- [ASSIGNED TASK]: Search the listing below for the line containing "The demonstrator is". From there through the line containing "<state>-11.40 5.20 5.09", transcribe every line exactly, both ends included.

- [TASK INPUT]:
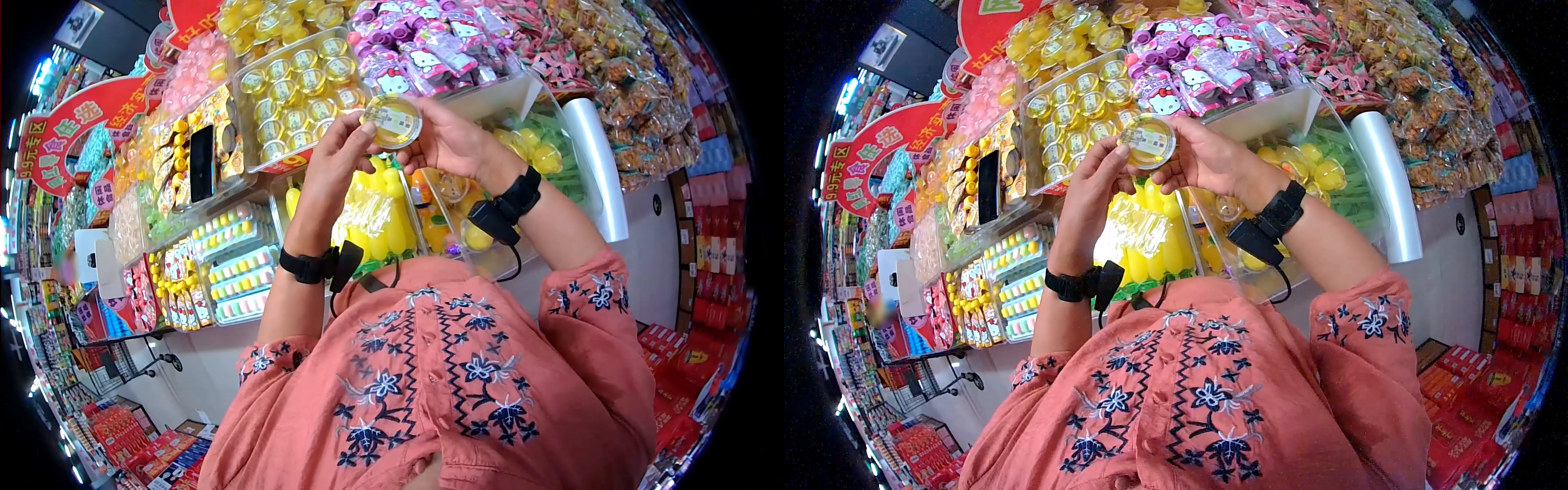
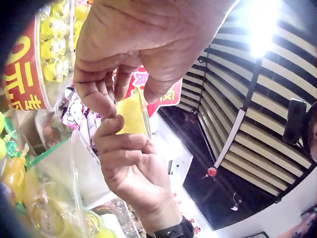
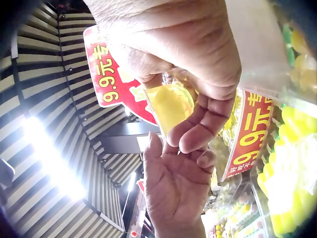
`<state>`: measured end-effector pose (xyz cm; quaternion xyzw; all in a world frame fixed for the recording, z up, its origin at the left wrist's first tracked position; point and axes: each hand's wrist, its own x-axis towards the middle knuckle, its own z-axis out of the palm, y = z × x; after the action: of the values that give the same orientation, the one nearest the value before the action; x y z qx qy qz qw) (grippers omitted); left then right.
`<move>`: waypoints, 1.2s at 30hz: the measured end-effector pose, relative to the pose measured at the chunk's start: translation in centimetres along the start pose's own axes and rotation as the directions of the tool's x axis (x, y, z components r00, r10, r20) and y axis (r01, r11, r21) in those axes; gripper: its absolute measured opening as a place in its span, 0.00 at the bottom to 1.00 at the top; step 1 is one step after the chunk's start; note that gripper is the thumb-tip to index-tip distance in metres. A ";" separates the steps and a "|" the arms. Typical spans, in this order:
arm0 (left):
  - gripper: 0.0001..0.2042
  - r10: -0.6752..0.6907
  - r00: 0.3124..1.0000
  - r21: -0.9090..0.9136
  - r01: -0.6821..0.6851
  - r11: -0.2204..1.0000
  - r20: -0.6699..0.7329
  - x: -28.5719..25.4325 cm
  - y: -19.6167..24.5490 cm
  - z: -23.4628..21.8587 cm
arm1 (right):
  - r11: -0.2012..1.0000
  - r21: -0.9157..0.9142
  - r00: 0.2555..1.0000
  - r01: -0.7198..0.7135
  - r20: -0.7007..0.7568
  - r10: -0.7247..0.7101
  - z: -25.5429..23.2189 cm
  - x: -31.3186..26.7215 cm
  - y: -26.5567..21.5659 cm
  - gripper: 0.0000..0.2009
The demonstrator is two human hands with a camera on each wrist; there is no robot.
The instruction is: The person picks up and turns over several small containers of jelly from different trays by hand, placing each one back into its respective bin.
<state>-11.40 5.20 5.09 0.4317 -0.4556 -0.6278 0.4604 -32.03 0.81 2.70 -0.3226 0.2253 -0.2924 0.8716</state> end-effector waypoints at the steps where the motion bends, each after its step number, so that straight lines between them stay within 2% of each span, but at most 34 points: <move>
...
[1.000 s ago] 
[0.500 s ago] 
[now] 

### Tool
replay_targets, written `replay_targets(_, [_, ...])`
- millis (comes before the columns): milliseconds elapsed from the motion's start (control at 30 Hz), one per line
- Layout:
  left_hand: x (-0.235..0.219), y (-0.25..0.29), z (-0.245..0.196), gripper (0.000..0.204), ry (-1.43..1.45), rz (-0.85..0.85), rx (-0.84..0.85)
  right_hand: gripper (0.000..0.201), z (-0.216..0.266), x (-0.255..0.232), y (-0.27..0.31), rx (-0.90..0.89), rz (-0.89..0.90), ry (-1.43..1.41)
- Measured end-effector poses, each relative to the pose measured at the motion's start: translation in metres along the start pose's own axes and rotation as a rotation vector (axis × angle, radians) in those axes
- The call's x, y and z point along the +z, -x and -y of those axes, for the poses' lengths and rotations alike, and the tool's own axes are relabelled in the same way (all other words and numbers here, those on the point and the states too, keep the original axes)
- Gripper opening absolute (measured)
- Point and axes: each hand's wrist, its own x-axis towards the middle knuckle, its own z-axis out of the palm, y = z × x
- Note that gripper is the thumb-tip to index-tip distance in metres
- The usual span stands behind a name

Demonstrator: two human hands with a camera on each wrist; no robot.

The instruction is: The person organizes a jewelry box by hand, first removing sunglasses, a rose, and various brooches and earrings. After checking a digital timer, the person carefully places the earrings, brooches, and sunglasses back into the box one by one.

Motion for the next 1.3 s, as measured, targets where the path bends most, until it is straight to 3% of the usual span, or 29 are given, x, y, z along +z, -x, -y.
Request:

- [COMPLETED EXERCISE]:
The demonstrator is two human hands with a camera on each wrist; there is no robot.
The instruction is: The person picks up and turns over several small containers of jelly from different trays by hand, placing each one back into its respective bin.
<state>-11.40 5.20 5.09 0.4317 -0.4556 -0.6278 0.4604 -32.03 0.81 2.70 -0.3226 0.2253 -0.2924 0.8716</state> end-effector waypoints at the steps where the motion bends, each after its step number, so that straight lines between them stay within 2% of each span, but at most 34 points: <move>

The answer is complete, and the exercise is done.